This is a short week because Monday is a holiday. The Apprentice is here for a few days too because it's reading week. On Friday, a local museum is offering cheap admission for homeschooled kids, and parents get in free. So we'll have to fit school in from Tuesday to Thursday.
In Ourselves Book Two, we will finish the chapter on Fortitude (don't show off your suffering like the lady in Our Mutual Friend who tied a black ribbon around her face*). And look what pops up at the end of that paragraph on page 47: "...it would not be a bad plan to keep a note-book recording the persons and incidents that give a filip to conscience in this matter of Fortitude." This is one of the incidental notebooks mentioned in The Living Page. Really, it's not hard to come up with good literary examples, in both children's and adult literature. Charlotte even suggests a list of examples on the same page. Charlotte also answers any objection to why she has placed "fortitude" under the heading of the "house of body" rather than the mind or the heart; she says that "it is in the body we must endure hardness, and the training comes in the cheerful bearing of small matters not worth mentioning." In other words, we're not entitled never to feel cold, or tired, or hungry, or overworked, or unwell, and it's a mark of maturity to be realize that and to put up with at least some discomfort without complaining. I'm always impressed by the characters, even children, on long journeys, in books like Narnia and Lord of the Rings, who sleep wherever it's safest and eat (mostly) what's available along the road. It's people like whiny Cousin Eustace who spoil the adventure by fussing over hard beds and no lunch.

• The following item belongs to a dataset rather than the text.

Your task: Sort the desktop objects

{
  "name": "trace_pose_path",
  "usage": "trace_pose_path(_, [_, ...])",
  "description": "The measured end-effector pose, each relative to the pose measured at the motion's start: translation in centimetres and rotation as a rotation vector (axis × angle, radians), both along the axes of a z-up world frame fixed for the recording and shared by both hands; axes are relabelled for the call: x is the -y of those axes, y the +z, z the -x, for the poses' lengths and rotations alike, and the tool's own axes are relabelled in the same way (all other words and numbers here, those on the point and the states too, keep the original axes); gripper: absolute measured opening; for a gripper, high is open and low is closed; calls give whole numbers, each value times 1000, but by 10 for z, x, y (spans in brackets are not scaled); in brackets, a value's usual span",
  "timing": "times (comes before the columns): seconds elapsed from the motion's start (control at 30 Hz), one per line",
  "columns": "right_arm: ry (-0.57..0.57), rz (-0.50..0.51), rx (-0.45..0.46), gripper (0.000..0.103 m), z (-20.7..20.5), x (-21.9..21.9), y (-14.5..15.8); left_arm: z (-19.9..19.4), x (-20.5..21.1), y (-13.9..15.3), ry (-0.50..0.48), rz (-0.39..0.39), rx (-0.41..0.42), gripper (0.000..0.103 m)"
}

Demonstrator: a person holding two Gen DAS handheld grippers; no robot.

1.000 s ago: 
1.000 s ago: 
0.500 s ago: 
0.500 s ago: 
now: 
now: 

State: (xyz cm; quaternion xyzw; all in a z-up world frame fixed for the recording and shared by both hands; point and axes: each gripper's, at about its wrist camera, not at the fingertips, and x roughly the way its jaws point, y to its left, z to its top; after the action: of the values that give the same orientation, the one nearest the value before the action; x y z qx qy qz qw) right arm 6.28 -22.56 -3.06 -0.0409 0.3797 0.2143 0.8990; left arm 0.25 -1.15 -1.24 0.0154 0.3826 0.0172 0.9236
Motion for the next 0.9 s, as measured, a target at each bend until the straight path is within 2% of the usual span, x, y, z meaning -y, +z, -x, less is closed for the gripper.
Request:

What else is up this week? "Bacterial Growth" in science class. "Quebec Culture and Pea Soup" in French. Sounds like the makings of a bread and soup meal sometime in the week (or maybe a batch of yogurt).
We move on to Henry the First in English history. More chapters from Ivanhoe, Watership Down, and Tolkien. A lesson from Plutarch's Life of Demosthenes; more Bible study on the topic of salvation; an alliterative poetry assignment; and some work in math. If we get all that done in three days, I'll be very content.
*I am not sure that Charlotte remembered the details of Our Mutual Friend quite exactly here; Mrs Wilfer does go around with a handkerchief tied around her head, but not a black ribbon that I know of.